The bastards who own this country aren't shutting down infrastructure because they're sensitive to the environment. They're shutting it down because they're a bunch of pigs. I don't know why some people here are having a hard time understanding that. It's not about sensible energy use, or "unpaving" an overpaved country. It's about screwing us all over in whatever way they figure they can sell to corporate liberals.

op:

tempest in a teapot on both sides here

i most say however
cheering on down sizing and retrogression
is indeed a genteel oh so green
rag a muffin
boho table scraps fantasy
like cheering on the pump price of gasoline
as if it went to some community chest not
the loathsome beasts of big energy

i agree with mh not ioz i think

hapa:

love to see evidence that hinterlandia is losing population due mostly to financist malfeasance. the timing of road maintenance decisions (and school closures) is separate. how many places that became nowhere many years ago were propped up by credit & bribes?

If I don't have a Constitutional right to drive a crew cab pickup, then what?!

hapa:

then you lost your construction job.

op, those corn niblets look awfully tasty to a channel cat. you got channel cats here?

++++++++++

as I often do, I agree with M. Hureaux's post above. I don't think he's observing anything different from what M. IOZ is observing, though.
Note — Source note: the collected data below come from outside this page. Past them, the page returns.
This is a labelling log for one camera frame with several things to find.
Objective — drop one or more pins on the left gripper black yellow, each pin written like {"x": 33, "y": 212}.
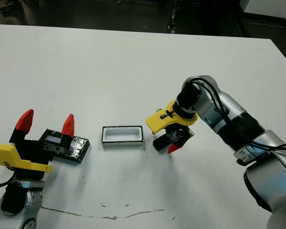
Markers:
{"x": 28, "y": 152}

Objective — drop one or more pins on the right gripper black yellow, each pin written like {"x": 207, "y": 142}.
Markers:
{"x": 162, "y": 119}

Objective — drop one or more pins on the black glossy box lid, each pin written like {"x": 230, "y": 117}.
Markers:
{"x": 78, "y": 146}

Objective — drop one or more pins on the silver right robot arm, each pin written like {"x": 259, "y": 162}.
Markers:
{"x": 271, "y": 152}

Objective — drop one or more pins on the person's shoe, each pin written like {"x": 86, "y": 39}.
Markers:
{"x": 9, "y": 4}

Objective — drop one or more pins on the black cart castor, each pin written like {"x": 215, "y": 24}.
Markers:
{"x": 119, "y": 2}

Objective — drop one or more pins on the white cabinet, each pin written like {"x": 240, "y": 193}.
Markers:
{"x": 269, "y": 8}

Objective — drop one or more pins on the white camera box base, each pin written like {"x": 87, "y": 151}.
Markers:
{"x": 122, "y": 143}

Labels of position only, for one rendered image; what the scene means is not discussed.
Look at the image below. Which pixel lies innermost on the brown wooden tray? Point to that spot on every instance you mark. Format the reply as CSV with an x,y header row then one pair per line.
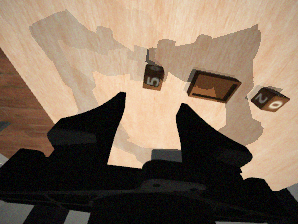
x,y
212,87

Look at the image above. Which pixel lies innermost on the brown number cube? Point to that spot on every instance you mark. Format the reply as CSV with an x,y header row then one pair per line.
x,y
153,77
269,100

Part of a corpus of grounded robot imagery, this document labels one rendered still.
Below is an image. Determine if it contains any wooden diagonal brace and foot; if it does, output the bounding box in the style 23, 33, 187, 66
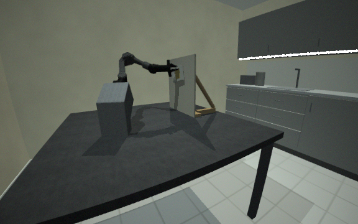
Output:
195, 75, 216, 117

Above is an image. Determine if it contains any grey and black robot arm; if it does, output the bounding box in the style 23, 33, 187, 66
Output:
113, 52, 165, 83

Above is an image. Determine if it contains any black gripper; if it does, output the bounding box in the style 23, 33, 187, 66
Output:
164, 60, 178, 77

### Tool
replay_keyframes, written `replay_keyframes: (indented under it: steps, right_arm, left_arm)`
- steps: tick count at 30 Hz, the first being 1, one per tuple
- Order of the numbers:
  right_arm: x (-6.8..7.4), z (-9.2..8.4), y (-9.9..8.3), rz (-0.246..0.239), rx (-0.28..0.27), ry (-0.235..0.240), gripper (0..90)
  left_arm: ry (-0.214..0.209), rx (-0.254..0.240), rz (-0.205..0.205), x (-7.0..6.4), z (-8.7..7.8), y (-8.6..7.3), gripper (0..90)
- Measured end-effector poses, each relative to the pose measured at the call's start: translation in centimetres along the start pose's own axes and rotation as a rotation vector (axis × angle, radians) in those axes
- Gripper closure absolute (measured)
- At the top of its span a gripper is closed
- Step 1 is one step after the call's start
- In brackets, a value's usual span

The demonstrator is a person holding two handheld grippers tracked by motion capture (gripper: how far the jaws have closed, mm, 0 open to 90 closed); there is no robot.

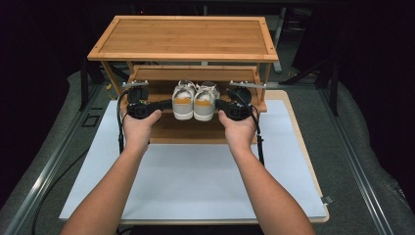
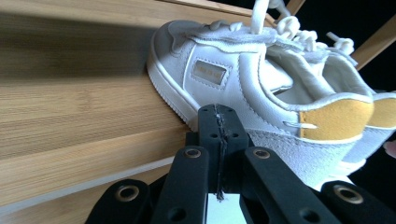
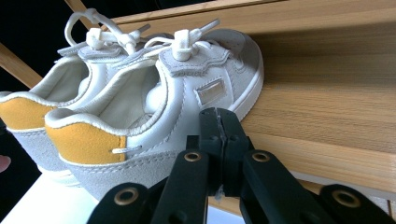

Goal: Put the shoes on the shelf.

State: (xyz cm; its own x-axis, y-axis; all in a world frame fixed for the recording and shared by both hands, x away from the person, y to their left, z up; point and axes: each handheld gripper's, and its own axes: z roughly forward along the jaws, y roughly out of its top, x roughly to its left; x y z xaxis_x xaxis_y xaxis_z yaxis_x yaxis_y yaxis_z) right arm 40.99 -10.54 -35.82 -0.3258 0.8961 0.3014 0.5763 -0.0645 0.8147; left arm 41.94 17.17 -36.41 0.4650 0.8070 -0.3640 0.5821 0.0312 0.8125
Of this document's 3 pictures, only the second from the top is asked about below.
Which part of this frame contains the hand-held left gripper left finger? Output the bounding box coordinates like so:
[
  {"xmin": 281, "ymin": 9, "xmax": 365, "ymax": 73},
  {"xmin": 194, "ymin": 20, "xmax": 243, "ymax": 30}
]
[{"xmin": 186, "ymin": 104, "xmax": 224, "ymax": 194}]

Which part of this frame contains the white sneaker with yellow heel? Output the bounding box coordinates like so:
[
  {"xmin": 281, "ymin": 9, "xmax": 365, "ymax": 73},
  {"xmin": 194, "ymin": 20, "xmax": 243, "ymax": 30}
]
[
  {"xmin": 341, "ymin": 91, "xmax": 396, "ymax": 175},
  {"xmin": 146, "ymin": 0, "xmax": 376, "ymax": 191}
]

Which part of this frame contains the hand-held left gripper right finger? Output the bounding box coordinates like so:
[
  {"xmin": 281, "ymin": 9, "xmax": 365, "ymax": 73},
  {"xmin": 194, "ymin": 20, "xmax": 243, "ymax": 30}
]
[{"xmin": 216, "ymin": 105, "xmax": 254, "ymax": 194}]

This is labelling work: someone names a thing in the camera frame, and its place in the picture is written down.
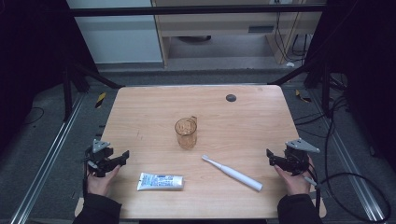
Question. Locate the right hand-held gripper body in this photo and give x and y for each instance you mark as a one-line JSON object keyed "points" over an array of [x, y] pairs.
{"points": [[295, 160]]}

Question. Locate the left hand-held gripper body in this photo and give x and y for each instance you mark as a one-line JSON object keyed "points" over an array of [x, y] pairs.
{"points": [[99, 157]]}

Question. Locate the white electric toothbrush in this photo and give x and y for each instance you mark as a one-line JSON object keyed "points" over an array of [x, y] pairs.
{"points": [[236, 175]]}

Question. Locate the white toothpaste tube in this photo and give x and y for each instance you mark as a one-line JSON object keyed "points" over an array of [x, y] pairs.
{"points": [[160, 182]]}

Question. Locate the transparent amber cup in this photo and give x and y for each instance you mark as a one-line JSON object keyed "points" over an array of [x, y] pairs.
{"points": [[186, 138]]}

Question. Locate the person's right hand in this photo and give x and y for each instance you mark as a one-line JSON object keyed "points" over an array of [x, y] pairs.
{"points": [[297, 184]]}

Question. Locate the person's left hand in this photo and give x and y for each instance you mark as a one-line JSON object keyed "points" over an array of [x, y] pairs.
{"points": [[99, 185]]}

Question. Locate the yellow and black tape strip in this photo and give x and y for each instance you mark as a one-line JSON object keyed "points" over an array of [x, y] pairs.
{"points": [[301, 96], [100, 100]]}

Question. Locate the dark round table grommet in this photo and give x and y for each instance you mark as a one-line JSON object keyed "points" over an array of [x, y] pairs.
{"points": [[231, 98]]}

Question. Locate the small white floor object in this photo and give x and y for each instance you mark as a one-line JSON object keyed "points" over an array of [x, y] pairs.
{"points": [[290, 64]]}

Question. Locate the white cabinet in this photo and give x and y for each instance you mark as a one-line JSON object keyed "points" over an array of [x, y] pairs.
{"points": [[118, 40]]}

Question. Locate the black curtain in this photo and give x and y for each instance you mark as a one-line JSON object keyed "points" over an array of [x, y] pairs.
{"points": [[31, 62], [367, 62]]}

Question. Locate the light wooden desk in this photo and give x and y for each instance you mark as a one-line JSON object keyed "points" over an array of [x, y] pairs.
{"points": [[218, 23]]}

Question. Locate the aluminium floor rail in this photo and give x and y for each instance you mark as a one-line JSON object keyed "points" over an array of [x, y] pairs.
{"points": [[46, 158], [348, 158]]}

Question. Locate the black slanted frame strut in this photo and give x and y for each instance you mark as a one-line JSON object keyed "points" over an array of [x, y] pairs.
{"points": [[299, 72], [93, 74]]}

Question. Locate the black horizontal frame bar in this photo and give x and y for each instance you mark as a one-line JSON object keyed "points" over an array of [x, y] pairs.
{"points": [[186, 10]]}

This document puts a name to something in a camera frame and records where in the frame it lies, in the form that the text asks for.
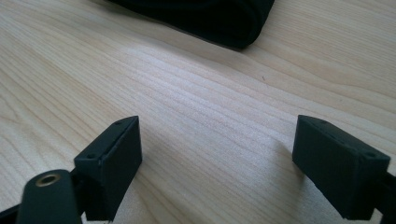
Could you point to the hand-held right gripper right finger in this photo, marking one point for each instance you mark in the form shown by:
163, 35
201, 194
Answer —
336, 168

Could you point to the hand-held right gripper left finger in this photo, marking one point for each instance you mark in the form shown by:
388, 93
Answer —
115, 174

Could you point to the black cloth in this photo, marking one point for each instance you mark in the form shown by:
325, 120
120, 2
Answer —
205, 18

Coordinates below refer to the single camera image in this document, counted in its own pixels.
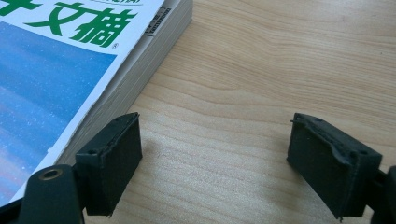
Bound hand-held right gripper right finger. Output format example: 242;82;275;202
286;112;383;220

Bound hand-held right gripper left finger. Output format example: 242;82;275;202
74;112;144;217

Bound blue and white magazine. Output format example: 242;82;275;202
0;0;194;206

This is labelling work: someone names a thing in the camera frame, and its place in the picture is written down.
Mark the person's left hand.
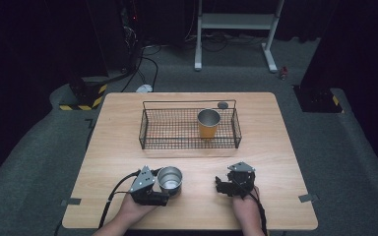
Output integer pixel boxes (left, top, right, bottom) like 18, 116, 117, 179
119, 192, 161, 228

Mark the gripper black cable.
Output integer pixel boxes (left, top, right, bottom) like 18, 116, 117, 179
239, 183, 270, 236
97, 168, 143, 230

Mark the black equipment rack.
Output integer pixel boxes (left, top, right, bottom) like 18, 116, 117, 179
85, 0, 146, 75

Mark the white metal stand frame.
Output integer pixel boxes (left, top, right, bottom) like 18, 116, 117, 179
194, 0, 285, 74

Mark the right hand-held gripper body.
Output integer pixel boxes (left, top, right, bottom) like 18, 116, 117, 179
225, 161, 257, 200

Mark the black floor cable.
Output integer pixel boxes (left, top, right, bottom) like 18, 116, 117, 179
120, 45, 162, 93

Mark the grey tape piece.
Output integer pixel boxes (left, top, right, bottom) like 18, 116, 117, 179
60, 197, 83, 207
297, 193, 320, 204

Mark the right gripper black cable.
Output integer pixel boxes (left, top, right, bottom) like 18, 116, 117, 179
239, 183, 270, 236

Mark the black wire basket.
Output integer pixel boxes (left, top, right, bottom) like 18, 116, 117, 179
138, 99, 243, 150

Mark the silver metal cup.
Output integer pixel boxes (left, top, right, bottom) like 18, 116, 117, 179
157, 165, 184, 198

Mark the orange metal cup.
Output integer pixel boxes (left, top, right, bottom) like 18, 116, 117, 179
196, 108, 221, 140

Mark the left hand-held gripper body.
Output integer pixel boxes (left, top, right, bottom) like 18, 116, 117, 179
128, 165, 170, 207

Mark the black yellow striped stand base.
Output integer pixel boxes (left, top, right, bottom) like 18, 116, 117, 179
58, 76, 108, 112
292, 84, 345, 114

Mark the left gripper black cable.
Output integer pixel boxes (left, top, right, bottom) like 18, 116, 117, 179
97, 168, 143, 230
I agree with Hureaux. The overlords cut a bunch of bus lines here, citing lack of funds to serve all corners of the community. Then last week they announced a crying need for a new line of more high-tech buses, so back to the trough they go!

Public service shrinks to become accessible to fewer and fewer people, but what's left gets more and more glitzy. Thus the burden increases disproportionately on those who are least likely to get a crack at reaping the benefit of what they're mandated to pay for.

It's important when following these stories that you wait for the other shoe to drop. (And I don't write this as somebody who despises mass transit, or who thinks that we have the worst mass transit available. We don't, but that's not the point.)